We can now add te AHG (the cyan antibodies in the picture). these will bind to any antibody in there - as we have washed the sample these antibodies will be bound to the cells.
The AHG can therefore bind to antibodies bound to different cells and cross-link them causing the sensitised cells to agglutinate!
And that is the genius of Coombs!
Of course, as we are all good serologists we need to control the AHG step because who is to say that are result is actually negative or did we forget to add any AHG or not wash the sample so that all of the AHG has been neutralised?

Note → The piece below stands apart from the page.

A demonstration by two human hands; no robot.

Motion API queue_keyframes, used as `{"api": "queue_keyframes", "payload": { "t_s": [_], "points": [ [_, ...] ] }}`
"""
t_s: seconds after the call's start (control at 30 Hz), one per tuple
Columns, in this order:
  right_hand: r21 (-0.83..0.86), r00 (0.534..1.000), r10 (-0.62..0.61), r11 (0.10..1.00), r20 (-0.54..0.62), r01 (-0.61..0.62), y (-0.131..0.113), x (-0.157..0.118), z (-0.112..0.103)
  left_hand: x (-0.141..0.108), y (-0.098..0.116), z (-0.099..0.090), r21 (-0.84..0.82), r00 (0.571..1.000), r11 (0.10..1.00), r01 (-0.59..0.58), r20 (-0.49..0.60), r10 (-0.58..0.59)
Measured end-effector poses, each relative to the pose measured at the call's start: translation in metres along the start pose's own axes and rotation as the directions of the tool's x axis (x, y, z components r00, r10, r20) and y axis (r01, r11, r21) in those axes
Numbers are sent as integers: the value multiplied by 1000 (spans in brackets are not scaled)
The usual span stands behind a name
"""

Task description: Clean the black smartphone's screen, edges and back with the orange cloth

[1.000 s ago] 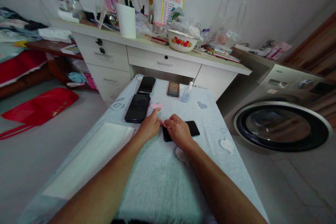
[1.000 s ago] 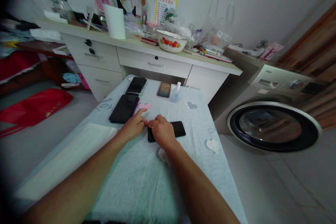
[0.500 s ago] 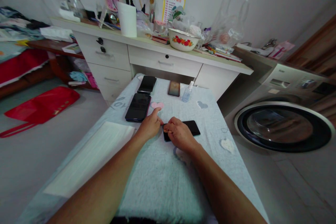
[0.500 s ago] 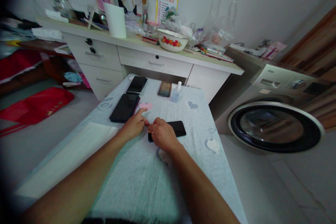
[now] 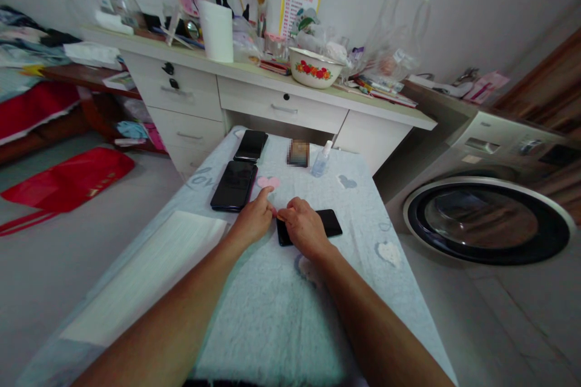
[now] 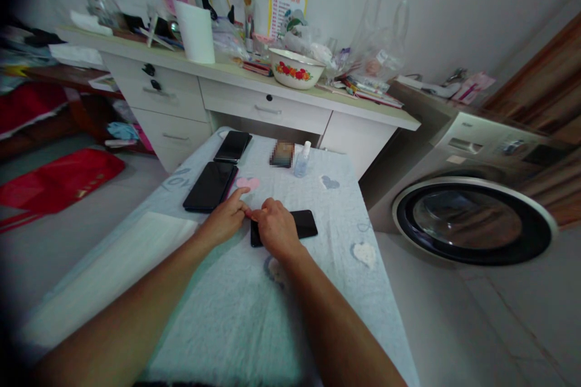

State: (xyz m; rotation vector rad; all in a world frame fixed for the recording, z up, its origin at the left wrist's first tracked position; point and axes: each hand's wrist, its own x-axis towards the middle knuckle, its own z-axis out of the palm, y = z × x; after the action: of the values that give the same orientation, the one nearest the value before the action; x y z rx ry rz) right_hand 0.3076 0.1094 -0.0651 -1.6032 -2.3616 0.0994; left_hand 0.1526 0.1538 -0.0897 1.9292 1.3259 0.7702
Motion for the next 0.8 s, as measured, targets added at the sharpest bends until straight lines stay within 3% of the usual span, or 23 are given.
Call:
{"api": "queue_keyframes", "payload": {
  "t_s": [0.33, 0.8],
  "points": [
    [35, 996, -72, 997, 54, 71, -4, -8, -7, -3, 8, -2, 26, 1000, 1000, 11, 9, -11],
    [-7, 997, 82, 997, 0, -82, 14, -11, -9, -4, 8, 0, 53, 999, 998, -31, 12, 30]
  ]
}}
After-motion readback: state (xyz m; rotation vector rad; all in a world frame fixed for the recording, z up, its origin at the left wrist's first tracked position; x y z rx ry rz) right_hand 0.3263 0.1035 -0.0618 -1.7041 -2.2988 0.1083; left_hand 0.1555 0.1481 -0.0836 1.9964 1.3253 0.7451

To all of our negative tests we need to add sensitised cells (cells known to be coated with antibody - usually RhD+ cells coated with anti-D because they are cheap and easy to make). When we add these calls, centrifuge the sample and re-read it we should see some agglutination thus proving to ourselves that there was AHG in there in the first place and that there is enough to cause agglutination - it wasn't neutralised! Another way of ensuring that we've put the AHG in is that AHG is often coloured green so it is easy to spot if you've missed a tube.